Keeping up with dental checkups and care can be challenging. But Highlands County has a resource available that many don't know about - the South Florida State College Dental Education Center.
"It's the best kept secret," said Deborah Milliken, supervising dentist for the program, which began offering services to the public in 2004. She oversees the approximately 12 students per program seeking a two-year associate degree in dental hygiene.
The students are supervised by licensed dental hygienists as they provide services such as cleanings, radiographs, sealants, fissurotomy (cleaning and filling of deep crevices), night guards (for teeth grinding), bleaching trays and Arestin gum disease treatment. Local anesthesia is also available.
The students can't drill cavities, do root canals, provide restorations or other work that falls under the umbrella of a dentist, endodontist or periodontal specialist. Patients needing these kinds of services will receive a referral.
v vIn May, I joined the wait list myself. I hadn't been to the dentist in a few years, and I was concerned about the state of my teeth.
Just a couple of days after adding my name, I got a call from the clinic and came in for my initial assessment. I was deemed a Class II degree of difficulty, which meant my cleaning would cost $20. A complete mouth series of X-rays would cost me $25 and a night guard, $20.

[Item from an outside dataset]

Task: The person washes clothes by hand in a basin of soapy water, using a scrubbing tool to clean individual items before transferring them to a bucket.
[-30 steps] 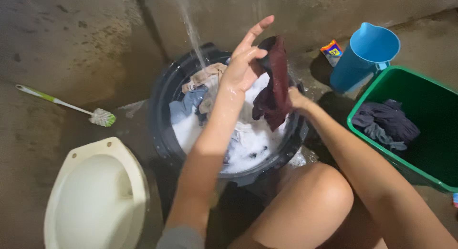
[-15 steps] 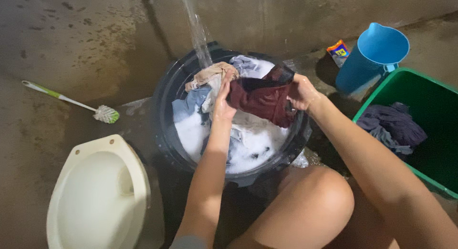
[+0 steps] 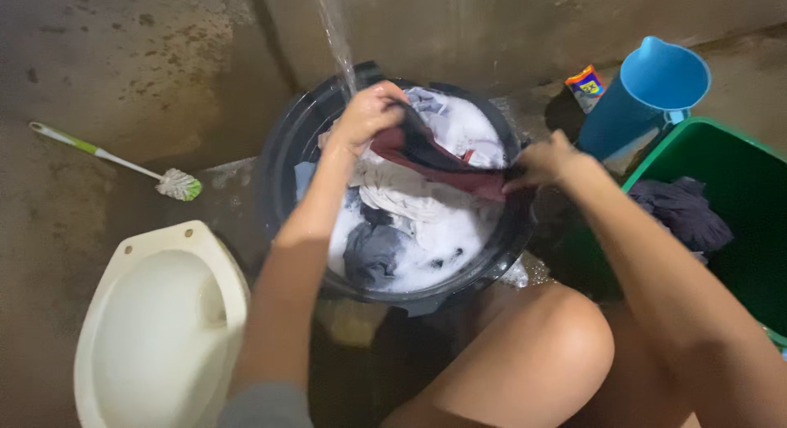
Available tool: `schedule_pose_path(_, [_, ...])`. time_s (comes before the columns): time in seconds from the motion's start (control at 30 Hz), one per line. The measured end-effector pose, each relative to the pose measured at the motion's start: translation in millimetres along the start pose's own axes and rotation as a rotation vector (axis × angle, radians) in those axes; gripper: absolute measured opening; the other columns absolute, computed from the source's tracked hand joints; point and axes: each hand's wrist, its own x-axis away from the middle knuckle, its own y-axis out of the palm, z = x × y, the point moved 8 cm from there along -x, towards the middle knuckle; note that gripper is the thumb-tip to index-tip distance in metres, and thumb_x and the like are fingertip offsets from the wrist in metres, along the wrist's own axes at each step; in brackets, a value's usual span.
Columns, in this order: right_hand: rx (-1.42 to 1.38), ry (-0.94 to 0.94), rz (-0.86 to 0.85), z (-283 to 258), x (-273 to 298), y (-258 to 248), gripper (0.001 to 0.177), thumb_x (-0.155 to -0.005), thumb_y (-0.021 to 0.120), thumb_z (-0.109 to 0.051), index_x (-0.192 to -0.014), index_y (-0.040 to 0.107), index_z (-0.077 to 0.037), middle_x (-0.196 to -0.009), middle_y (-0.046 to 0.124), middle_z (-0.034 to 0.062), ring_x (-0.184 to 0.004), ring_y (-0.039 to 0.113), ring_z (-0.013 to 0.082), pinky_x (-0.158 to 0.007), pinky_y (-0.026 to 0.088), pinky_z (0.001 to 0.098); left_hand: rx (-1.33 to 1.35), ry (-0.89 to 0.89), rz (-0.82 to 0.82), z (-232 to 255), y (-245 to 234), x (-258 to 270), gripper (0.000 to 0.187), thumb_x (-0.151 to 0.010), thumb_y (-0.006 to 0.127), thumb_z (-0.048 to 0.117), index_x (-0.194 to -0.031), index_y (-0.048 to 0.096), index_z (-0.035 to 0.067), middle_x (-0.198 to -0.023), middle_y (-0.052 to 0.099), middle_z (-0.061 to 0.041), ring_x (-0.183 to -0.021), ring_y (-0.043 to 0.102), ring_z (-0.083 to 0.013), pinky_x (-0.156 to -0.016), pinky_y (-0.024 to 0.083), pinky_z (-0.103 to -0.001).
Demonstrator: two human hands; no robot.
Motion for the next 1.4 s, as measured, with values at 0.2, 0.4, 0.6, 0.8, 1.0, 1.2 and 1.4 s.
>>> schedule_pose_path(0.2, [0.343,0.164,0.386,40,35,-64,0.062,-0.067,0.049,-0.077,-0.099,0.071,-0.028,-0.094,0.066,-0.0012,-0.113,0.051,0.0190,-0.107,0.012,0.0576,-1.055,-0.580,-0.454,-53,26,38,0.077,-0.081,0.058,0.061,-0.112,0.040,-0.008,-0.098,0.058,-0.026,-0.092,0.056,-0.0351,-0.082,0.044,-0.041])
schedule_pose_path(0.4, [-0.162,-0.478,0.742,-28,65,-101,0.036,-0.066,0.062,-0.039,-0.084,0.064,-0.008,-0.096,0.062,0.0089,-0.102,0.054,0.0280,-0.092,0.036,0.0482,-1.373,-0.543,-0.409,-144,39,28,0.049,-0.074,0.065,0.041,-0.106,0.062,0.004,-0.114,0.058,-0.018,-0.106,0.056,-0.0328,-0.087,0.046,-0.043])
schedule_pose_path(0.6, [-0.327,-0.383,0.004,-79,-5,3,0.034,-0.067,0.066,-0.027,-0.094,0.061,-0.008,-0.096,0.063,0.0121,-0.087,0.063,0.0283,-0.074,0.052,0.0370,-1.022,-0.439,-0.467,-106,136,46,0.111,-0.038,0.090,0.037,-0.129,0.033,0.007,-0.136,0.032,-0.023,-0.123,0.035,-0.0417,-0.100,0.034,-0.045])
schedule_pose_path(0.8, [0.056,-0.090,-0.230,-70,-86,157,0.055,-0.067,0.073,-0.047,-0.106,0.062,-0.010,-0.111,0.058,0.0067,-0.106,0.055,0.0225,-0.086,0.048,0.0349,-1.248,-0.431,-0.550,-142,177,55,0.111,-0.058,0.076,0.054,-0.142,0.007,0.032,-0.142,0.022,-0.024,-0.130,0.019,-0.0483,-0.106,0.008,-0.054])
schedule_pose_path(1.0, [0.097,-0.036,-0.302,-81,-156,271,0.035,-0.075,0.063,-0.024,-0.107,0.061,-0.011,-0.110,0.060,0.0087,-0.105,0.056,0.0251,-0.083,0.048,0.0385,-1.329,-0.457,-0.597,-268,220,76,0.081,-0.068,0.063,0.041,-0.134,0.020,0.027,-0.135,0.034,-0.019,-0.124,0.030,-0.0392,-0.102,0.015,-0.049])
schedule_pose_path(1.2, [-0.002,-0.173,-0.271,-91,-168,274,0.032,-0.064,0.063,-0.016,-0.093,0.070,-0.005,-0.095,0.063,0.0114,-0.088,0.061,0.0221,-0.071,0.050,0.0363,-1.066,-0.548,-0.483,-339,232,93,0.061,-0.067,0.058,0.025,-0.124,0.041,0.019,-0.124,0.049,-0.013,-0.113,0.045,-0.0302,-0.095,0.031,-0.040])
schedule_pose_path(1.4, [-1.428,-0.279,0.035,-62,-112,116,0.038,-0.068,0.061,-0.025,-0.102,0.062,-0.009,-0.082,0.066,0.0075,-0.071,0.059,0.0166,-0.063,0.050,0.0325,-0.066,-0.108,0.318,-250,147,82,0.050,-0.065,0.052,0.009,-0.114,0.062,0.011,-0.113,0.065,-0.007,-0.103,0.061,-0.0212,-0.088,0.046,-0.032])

More difficult cases cost $40 per cleaning, and children under 18 who are Highlands county residents get treated for free. Cleanings for non-resident kids cost $15.
The same services in a private dental office could cost hundreds of dollars, Milliken said.
My student hygienist was Alejandra Lopez. She led me to a dental chair overlooking Lake Glenada, where my minor dental anxiety was calmed by views of water and wildlife. In addition to the services I paid for, I had my blood pressure, temperature, pulse and respiration checked. She also did a thorough head, neck and mouth exam, checking everything from a mole on my cheek to the size of my thyroid.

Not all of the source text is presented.